Let’s frame that Georgia D across NFL Draft history. If four UGA defenders are taken in the first round, that would tie a record from one team (Miami in 2004, Florida State in 2006). It’s certainly a good place to start. Five, of course, would set the record.
Dean was the leader on a unit that allowed the fewest points per game in a decade.
The Mississippi product was first in tackles for loss (10.5) second in total tackles (72) and sacks (six) and first in inspiration. His season proved a star football player on a national title-winning team can still be part of the educational experience. Dean was chemical engineering student with a 3.5 GPA.
That’s a discussion point when pay-for-play is this close in the name, image and likeness era.
“I feel like, at the end of the day, if you’re playing college football for NIL, you still have to perform,” Dean said.
How unique. Dean originally wanted to be a doctor when he enrolled at Georgia but didn’t enjoy a chemistry class. He gravitated toward mechanical engineering as he developed an interest in making prosthetics.
Dean is about two semesters short from his degree. The dedication is definitely there. He had to learn to “thrive on five” (hours of sleep) as he chased that degree.
“There’s a lot of things before you get to college they say that you can do … because they want to get you, of course,” Dean said. “And then it’s like, you get here, it’s way harder than they probably made it appear. But that’s college. That’s life. That’s growing up. That’s maturing.”
This is a snapshot of the nation’s best collegiate linebacker. The last eight Butkus Award winners have started 404 NFL games. Only one (Reuben Foster) is not in the league.
Dean is perceived as the best sideline-to-sideline linebacker in the draft. He’s been mocked as high as the top 15, though some concern over his measurables has others projecting him in the early second round.
After injuring a pectoral muscle bench lifting in February, Dean did not work out at the NFL Scouting Combine. That left him to watch fellow Georgia defensive standouts tear it up with Davis (4.78 seconds), Devonte Wyatt (4.77) and Travon Walker (4.51) all blazing in the 40-yard dash.
That speed and athleticism is also part of the defense’s legacy. If not for giving up a final touchdown to Alabama in the national title game, the Dawgs would have been the first defense to average less than 10 points per game since the Crimson Tide in 2011.
With 10 minutes left, Georgia trailed Alabama, 18-13. After a four-decade wait, the Dawgs would not be denied, scoring the final 20 points of the game.
“We never thought we were going to give that game up,” Dean said. “Not a sliver thought in my mind thought that this wasn’t our game to win, no matter what the scoreboard was.
“For every guy on this team, there was never thought like, ‘Man, did we just lose this game?’ or ‘Are we about to lose this game?’ It was all, ‘No, it’s our game. It’s our championship. We just have to go take it?'”
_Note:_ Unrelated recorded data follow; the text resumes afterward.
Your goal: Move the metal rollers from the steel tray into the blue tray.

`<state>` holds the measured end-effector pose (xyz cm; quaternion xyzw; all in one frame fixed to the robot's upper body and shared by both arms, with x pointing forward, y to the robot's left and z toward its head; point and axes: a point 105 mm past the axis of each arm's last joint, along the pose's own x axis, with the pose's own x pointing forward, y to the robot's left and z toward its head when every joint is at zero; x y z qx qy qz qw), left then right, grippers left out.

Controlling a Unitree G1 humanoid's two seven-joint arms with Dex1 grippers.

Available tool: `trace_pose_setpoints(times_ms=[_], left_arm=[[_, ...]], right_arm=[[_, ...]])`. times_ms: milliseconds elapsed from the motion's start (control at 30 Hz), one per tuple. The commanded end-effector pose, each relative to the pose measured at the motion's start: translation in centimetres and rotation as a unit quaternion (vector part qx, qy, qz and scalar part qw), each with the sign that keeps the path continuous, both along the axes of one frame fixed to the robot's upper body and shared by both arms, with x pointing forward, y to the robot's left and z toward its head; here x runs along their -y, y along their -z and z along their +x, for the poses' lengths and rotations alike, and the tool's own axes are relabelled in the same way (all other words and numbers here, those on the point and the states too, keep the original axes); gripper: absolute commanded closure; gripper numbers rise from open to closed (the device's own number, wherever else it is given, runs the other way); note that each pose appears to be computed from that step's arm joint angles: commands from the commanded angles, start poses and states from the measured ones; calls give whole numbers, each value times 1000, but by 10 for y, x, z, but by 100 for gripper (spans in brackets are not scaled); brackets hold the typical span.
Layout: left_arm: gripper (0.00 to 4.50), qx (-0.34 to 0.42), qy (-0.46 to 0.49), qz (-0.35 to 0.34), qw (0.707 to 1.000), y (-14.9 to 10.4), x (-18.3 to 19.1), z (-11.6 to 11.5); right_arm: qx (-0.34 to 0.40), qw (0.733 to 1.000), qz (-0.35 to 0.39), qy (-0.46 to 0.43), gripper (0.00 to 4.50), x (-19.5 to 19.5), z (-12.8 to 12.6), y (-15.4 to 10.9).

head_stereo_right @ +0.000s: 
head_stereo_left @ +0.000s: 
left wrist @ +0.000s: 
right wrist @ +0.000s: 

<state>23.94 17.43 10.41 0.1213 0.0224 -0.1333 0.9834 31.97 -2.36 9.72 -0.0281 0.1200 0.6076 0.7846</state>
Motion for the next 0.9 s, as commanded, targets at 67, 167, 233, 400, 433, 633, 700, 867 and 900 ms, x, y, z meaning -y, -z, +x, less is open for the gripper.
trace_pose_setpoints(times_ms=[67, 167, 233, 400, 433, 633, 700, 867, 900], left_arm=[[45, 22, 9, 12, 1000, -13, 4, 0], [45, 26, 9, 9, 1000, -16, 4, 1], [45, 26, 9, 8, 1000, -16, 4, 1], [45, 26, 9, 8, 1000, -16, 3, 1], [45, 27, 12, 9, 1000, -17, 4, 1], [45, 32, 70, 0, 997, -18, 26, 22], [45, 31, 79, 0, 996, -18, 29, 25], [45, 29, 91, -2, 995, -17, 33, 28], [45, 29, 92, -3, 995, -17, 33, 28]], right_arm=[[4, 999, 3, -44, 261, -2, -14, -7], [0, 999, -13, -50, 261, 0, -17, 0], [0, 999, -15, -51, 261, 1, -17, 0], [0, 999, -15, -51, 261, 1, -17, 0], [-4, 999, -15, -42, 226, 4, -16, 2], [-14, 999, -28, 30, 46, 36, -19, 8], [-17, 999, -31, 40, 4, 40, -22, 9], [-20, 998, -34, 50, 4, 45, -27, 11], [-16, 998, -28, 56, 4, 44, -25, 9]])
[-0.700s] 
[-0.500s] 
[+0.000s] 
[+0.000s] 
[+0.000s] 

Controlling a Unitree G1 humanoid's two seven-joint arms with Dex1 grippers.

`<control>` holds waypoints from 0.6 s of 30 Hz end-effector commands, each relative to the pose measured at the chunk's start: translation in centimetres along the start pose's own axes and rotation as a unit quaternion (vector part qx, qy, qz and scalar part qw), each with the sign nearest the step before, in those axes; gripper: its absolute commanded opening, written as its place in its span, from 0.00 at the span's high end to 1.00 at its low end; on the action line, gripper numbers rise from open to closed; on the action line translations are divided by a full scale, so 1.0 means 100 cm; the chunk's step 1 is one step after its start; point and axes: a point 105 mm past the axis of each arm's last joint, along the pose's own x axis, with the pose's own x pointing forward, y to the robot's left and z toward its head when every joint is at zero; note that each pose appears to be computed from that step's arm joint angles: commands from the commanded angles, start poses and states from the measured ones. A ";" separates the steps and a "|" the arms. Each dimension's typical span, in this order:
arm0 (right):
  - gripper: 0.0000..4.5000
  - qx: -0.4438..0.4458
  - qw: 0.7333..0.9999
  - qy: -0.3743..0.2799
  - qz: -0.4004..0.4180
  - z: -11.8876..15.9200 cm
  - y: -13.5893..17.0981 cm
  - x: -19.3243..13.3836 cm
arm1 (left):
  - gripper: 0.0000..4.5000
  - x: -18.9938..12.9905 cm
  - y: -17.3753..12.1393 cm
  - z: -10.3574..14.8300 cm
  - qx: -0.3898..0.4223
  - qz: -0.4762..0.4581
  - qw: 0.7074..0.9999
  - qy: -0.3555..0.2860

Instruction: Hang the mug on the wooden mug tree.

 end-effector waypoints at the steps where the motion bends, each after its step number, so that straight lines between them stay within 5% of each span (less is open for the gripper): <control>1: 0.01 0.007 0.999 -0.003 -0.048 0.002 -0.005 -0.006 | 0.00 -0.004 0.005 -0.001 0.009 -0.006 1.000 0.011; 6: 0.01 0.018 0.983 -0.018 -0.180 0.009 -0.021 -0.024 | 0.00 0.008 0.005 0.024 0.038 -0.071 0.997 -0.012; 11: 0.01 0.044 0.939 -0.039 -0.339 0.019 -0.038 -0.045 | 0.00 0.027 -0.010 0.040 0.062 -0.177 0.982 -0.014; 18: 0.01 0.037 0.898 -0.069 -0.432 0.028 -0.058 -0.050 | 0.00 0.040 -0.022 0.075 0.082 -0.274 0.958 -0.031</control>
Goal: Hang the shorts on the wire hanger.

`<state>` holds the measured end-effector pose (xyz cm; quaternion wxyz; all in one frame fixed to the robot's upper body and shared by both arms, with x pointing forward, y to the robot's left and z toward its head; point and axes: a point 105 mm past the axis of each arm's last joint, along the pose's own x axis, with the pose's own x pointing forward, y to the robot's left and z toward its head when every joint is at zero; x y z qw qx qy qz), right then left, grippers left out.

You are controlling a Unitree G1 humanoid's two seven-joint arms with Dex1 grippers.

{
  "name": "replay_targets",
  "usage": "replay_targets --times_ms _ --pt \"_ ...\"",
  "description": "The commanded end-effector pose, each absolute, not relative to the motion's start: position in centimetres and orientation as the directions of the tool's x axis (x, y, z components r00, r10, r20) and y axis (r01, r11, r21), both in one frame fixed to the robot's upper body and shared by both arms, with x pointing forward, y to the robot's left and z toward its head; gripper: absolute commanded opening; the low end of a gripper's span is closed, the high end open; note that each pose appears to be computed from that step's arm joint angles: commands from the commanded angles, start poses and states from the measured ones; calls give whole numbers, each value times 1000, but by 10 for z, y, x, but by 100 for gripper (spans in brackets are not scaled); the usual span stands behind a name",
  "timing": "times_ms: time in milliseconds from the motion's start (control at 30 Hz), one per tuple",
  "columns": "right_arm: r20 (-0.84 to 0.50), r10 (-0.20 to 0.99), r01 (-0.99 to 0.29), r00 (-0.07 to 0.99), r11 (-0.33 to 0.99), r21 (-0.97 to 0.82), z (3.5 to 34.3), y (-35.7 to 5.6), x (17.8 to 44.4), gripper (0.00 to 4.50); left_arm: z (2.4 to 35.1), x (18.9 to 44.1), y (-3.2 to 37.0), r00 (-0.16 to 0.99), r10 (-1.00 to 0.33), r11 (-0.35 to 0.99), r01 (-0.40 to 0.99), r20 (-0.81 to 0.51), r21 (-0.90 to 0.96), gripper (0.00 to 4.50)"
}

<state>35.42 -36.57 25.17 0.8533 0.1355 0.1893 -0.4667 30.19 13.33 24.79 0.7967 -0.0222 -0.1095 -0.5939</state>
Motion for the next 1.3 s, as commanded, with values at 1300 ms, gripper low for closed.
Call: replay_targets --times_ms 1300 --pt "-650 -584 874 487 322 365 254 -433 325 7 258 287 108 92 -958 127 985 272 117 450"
The ask now is that Georgia run it back. It’s going to be tough. A school record was set last year when nine players were picked in the 2021 NFL Draft. There are projections that list as many as 15 Dawgs who could be drafted this week. Talk about a legacy …
“It was big for us to be able to get the job done for the state, for the fans, for everybody who has been waiting for it,” Dean said. “I still don’t think how much of an impact we would have on the state of Georgia, kids growing up and being able to see that.
“We’re going to be [good] for a long time. As far as Georgia being able to ‘repeat’ … it’s not so much they’re defending a title. It’s more like they’re’ fixin’ to win another one.”